Opponents argue that the law, known as Article 112, prevents healthy dialogue and is being used as a political tool to stifle dissent. Charges of lese-majesty, though in existence since 1908, have jumped since the military coup in 2006 that ousted former PM Thaksin Shinawatra, who was widely criticised for attempting to undermine the monarchy, an accusation he has long denied.
In 2010 – when royalist forces bloodily battled with Thaksin supporters – 478 lese-majesty charges were made and 75,000 websites blocked. Human rights groups, as well as the US, EU and UN, have voiced concern over the way the law is used.
A group of Thai academics and activists, called Nitirat, have since proposed amendments to the law, but current prime minister, Yingluck Shinawatra, Thaksin’s sister, has vowed not to touch 112 — promising in January to “protect the [royal] institution, not exploit it”. The debate has consequently been left to rage in the streets, where Nitirat’s members face threats and harassment by royalists.
“This is about national security, not just about the king,” said royalist Dr Tul Sittisomwong. “Thai people are not that well educated … We’re not that open to layers of discussion without fear of violence [regarding this subject]. The king makes peace in our society.”
But the existing “hyper-royalism” in Thailand has spiralled out of control and may actually be working to the detriment of the nation, said Thongchai Winichakul, a professor of south-east Asian history at the University of Wisconsin-Madison who spent two years in prison after participating in a 1976 pro-democracy protest that saw over 100 demonstrators killed.
“Just look at the hyperbole [used] to describe the monarchy, the religiosity with which Thai people love the monarch and the public participation of all this royalism,” he says. “People are now afraid of their colleagues” — because anyone can bring forward a charge of lese-majeste, he adds.
It’s an issue that Kanthoop knows well.
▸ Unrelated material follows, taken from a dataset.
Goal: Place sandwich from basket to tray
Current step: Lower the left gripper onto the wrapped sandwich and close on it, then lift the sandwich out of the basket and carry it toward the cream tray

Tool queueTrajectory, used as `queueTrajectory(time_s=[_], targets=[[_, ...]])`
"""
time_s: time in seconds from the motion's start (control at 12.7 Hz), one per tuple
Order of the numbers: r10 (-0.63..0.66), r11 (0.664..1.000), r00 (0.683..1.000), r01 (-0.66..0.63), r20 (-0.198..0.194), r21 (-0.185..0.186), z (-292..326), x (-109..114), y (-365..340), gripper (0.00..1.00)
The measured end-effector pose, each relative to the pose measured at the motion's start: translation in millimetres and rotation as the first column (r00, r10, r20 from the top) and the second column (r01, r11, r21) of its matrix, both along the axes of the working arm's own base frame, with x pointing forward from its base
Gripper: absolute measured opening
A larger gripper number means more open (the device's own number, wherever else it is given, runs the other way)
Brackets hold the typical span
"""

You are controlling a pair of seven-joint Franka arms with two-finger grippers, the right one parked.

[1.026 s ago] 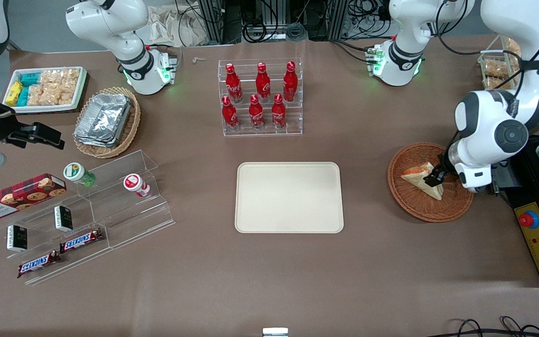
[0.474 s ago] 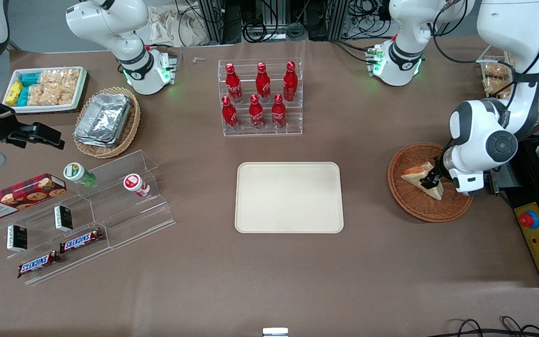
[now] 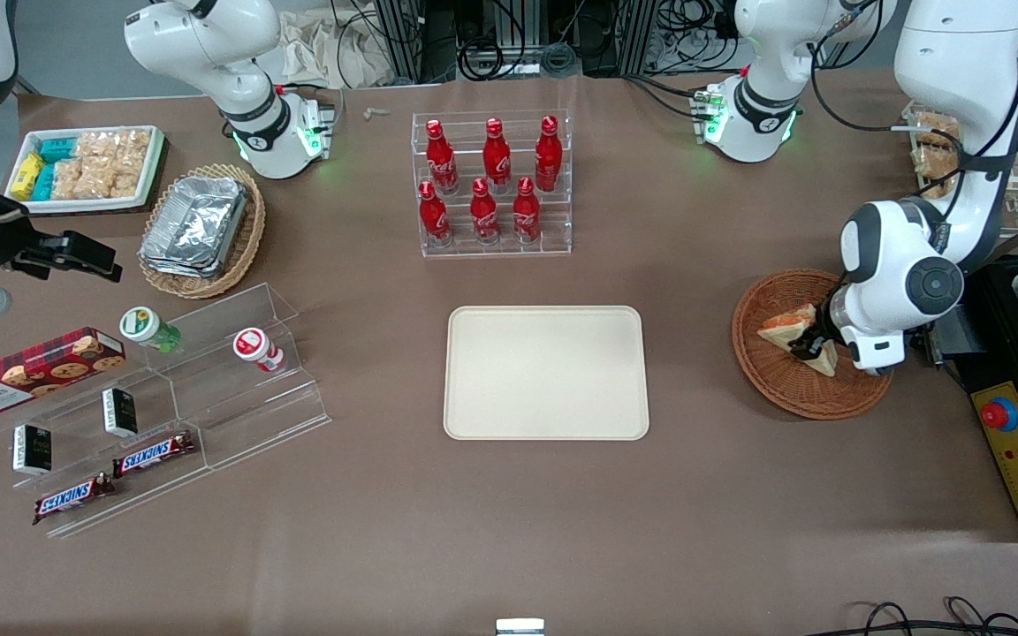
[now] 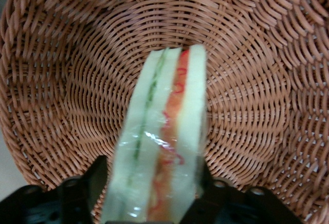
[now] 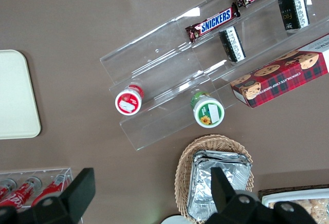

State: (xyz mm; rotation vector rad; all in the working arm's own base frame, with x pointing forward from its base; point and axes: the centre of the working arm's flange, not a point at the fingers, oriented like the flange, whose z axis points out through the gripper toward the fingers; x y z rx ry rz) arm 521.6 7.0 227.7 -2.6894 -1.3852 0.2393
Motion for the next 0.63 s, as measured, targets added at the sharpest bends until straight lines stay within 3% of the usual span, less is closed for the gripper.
queueTrajectory(time_s=[0.16,0.24,0.39,0.63], targets=[[0.0,1.0,1.0,0.0,0.016,0.0,6.7,3.4,0.0,0.47],[-0.001,1.0,1.0,0.001,0.029,-0.001,16.2,5.7,-0.1,0.4],[-0.006,1.0,0.999,0.006,0.053,-0.003,53.6,10.8,-0.6,0.35],[-0.063,0.998,0.997,0.064,0.046,-0.013,141.0,11.9,-5.3,0.3]])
Police began investigating her case in 2010 after she posted Facebook messages that were later cut and pasted by others, who she says distorted what she wrote and forwarded it by email to authorities. At her police summons on 11 February, Kanthoop was told that her case had been postponed to an unspecified date while police gather more evidence.
If charged, she may well be 112’s youngest offender, but she will probably not be the last. Last week a Thai court sentenced a 71-year-old redshirt supporter to 7½ years in prison, while last year a 61-year-old was jailed for 20 years for sending defamatory text messages, and a Thai-US citizen was jailed for 2½ years for translating a banned biography of the king.
Kanthoop’s political journey began in 2006, when she refused to stand up in the cinema for the royal anthem that plays before every film. “That was the moment for me,” she says. “I decided that I have the right to stand up or not, to pay respect to whatever I believe in.”
While her highly politicised views have not won her many friends at Bangkok’s Thammasat University, the only university to accept her even though she passed the entrance exams for two others, Kanthoop is not alone in her fight. A group of activists recently went on hunger strike outside the capital’s criminal court to demand that those detained on charges of lese-majesty be granted bail. “This law needs to be reviewed,” says 20-year-old Panitan Pruksakasemsuk, whose father Somyot is one of those detained. “Society needs to be open to change and willing to adapt to that change.”
As for Kanthoop, while the future is uncertain, her approach to it is not. “If I have to go to jail, I will,” she says calmly. “Even if it’s for life. But I won’t plead guilty to reduce my sentence, and I won’t ask for the king’s pardon. I am guilty only of freedom of thought.”
• This article was amended on 7 March 2012. The original referred to the postponement of a ‘court date’ for Kanthoop. This has been corrected.